> _Task instructions_:
Scan the entries for the string "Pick" and give the number of lines that have it, nothing further.

> _Entries provided_:

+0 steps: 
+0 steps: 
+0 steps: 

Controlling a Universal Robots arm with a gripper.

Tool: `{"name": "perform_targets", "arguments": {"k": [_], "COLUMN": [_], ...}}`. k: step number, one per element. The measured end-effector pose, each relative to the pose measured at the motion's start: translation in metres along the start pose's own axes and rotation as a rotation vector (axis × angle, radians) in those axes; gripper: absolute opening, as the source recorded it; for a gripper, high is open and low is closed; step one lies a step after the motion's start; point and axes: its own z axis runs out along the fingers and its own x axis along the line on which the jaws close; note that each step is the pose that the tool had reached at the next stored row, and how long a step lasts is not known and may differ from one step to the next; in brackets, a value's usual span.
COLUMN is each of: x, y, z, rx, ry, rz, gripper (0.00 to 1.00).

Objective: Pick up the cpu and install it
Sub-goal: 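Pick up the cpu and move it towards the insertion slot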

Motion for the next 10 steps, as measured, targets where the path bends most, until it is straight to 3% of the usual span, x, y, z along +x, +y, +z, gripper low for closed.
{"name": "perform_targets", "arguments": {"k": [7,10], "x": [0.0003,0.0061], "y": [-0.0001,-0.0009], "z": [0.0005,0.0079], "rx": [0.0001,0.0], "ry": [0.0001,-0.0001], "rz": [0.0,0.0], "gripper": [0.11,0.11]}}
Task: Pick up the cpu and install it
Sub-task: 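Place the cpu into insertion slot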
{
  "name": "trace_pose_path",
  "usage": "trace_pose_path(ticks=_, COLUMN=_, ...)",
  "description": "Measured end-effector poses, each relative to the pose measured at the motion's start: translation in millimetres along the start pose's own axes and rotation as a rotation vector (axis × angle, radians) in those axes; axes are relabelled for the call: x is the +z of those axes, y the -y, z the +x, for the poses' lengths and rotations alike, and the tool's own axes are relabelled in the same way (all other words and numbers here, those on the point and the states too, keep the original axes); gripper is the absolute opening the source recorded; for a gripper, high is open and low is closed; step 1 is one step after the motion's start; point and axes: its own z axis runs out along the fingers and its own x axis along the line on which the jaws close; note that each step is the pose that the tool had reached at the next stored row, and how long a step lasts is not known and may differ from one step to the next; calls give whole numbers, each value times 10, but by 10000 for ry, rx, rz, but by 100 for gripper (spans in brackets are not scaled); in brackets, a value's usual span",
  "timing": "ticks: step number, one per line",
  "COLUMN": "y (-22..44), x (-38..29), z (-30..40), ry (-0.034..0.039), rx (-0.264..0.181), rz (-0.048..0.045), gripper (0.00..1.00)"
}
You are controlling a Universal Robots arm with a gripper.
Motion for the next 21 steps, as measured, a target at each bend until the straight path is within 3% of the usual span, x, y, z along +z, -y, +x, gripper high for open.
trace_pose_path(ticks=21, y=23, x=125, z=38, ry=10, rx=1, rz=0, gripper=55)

> _Output below_:
3